_YOUR GOAL:_ Determine how many lines in the following listing include "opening". Respond with that number only.

--------------------------------

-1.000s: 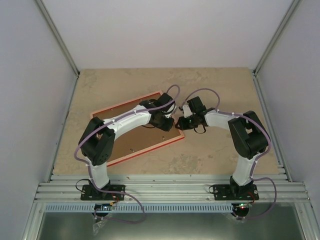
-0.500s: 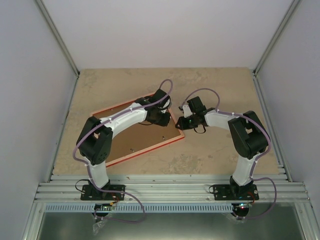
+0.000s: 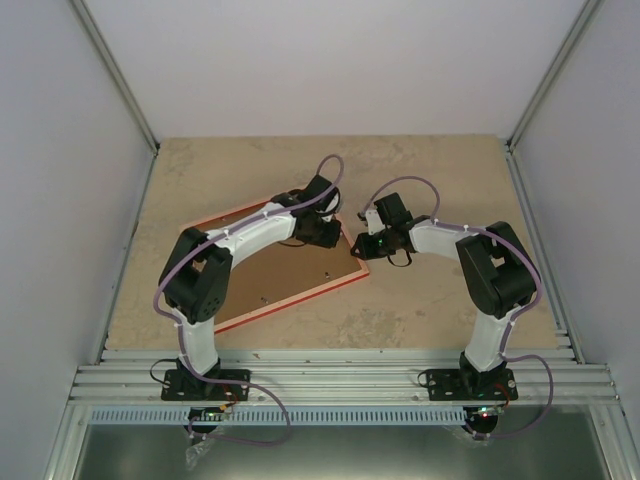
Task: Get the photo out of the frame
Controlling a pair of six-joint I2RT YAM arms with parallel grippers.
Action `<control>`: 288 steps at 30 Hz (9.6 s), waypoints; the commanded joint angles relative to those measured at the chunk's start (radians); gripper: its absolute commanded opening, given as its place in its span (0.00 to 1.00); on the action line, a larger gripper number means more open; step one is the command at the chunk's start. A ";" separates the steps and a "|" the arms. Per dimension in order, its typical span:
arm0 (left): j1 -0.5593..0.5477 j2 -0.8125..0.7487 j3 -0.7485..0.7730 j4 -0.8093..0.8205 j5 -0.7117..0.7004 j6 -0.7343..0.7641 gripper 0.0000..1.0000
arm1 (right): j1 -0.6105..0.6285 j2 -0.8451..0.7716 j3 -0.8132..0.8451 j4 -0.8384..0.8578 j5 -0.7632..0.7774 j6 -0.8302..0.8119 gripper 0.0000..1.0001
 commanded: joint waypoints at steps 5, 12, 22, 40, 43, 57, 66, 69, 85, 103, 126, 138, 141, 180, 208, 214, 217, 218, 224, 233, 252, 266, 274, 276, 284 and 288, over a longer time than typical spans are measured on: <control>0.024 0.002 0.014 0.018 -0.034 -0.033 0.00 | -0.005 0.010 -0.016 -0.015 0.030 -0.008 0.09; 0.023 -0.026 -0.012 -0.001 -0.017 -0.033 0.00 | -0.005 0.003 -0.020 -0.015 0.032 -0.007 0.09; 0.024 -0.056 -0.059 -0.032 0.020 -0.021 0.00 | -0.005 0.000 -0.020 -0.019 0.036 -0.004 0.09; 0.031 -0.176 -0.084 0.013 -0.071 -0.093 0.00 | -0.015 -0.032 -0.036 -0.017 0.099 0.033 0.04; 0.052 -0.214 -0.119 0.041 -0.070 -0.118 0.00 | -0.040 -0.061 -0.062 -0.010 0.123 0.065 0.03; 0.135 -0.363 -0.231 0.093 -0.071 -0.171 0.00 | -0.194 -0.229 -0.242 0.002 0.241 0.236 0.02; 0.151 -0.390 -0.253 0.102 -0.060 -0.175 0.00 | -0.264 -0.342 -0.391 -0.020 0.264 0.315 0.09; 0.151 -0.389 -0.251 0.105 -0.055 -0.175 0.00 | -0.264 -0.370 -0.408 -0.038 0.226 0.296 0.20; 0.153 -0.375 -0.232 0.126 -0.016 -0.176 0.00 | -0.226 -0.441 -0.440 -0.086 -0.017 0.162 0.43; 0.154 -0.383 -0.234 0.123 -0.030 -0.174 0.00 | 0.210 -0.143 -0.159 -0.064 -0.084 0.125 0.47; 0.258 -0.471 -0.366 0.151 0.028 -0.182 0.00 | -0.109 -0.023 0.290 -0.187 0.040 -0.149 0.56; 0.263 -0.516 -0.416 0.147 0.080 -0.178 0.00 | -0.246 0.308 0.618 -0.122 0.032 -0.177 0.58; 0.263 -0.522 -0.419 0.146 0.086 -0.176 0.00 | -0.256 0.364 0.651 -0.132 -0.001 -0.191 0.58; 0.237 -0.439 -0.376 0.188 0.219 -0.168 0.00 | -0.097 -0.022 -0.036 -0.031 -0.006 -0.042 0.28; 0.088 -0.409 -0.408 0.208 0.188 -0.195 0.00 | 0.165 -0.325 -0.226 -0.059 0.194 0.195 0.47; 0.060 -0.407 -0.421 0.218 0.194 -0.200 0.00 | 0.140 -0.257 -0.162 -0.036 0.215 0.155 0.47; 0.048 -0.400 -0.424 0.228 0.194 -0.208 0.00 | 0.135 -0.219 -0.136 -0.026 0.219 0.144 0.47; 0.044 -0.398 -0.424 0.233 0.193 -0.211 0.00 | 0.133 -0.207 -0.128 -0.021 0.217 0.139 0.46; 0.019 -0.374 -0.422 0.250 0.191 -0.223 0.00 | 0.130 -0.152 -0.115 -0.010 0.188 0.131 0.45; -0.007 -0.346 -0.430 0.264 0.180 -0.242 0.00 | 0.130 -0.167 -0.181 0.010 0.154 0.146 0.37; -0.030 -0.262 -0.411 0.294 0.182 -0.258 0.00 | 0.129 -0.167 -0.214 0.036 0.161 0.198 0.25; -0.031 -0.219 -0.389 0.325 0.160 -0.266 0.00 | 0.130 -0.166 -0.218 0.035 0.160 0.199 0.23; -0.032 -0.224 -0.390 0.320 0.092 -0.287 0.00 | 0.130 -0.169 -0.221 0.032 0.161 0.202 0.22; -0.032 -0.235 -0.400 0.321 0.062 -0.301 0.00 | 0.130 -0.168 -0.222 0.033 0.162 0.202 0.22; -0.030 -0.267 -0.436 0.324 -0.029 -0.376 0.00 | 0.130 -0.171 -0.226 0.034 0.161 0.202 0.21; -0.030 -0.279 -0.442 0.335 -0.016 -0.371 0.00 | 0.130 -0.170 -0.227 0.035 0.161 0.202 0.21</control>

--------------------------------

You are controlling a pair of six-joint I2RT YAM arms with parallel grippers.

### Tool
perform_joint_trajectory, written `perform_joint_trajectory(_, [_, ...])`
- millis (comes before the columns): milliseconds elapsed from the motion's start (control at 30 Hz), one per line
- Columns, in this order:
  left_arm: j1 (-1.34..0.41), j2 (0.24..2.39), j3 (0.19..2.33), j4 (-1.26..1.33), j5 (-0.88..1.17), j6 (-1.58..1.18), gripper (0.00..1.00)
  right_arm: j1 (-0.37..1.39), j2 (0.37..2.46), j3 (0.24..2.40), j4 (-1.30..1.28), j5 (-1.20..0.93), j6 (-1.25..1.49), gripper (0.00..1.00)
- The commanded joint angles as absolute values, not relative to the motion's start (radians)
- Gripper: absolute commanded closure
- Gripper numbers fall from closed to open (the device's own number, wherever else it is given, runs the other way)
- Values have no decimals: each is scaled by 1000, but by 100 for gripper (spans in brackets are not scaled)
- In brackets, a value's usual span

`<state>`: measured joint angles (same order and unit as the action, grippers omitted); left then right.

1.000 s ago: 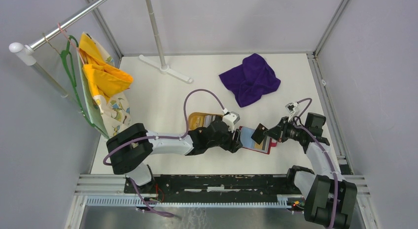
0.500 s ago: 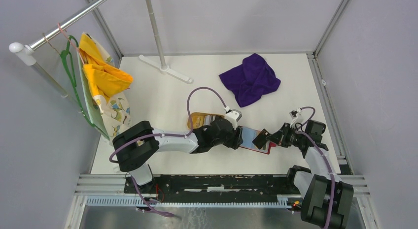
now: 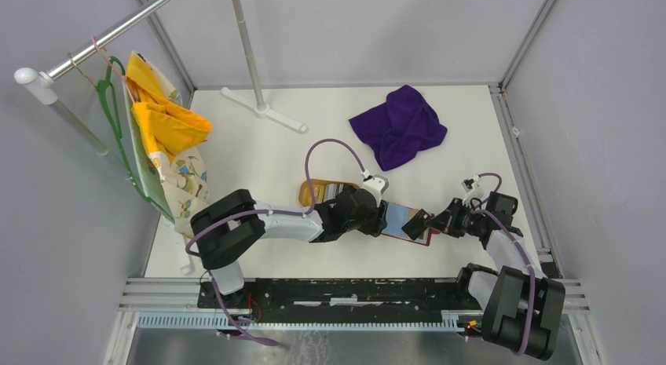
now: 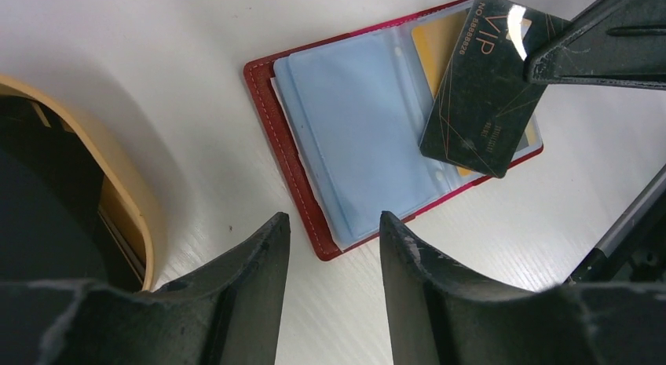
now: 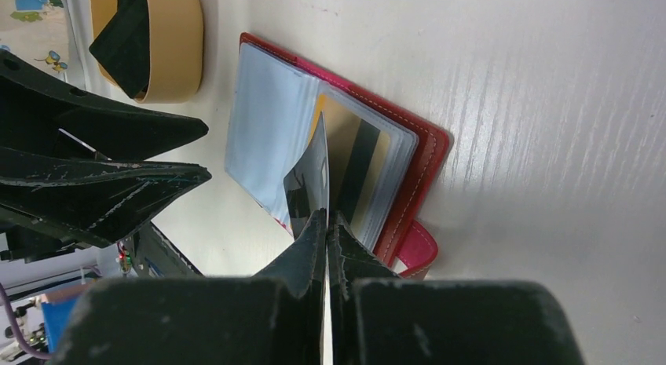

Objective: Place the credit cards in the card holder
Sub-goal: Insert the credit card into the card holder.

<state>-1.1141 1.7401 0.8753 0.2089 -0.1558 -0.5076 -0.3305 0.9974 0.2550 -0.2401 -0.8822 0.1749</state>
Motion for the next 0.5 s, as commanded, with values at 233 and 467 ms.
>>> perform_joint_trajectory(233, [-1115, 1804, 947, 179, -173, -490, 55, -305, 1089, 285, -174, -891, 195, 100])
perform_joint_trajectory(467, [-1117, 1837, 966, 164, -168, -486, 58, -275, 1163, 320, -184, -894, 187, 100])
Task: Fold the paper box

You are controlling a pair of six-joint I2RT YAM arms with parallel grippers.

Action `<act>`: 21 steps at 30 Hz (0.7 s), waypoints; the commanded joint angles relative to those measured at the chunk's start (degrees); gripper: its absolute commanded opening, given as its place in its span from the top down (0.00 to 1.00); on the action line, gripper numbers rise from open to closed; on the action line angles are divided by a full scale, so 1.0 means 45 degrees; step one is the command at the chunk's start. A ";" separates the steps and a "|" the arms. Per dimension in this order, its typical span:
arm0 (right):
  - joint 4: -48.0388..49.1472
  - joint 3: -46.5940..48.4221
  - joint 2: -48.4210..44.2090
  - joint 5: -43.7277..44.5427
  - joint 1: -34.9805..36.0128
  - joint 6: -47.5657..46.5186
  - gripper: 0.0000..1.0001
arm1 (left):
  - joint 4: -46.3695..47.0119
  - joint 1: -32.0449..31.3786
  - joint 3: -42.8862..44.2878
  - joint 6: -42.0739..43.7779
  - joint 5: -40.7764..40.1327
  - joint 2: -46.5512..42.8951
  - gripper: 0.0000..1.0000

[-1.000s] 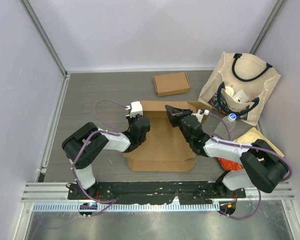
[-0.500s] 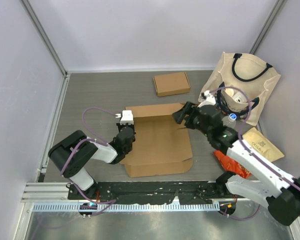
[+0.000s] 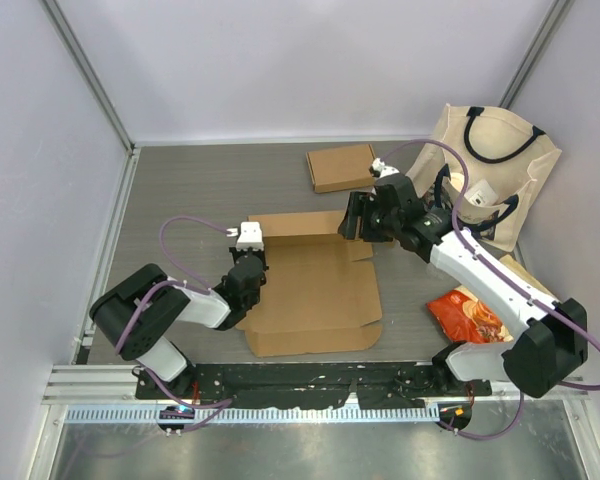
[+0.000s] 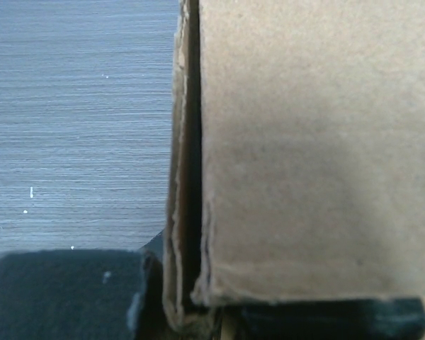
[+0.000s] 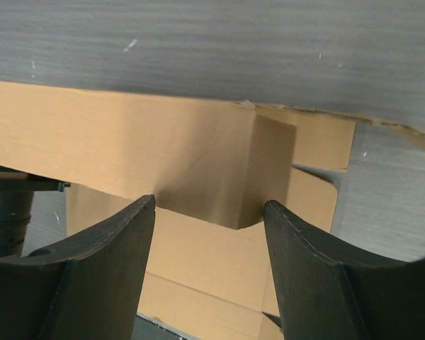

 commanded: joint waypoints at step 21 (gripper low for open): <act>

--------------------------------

_SOLUTION FOR THIS PROBLEM:_ 2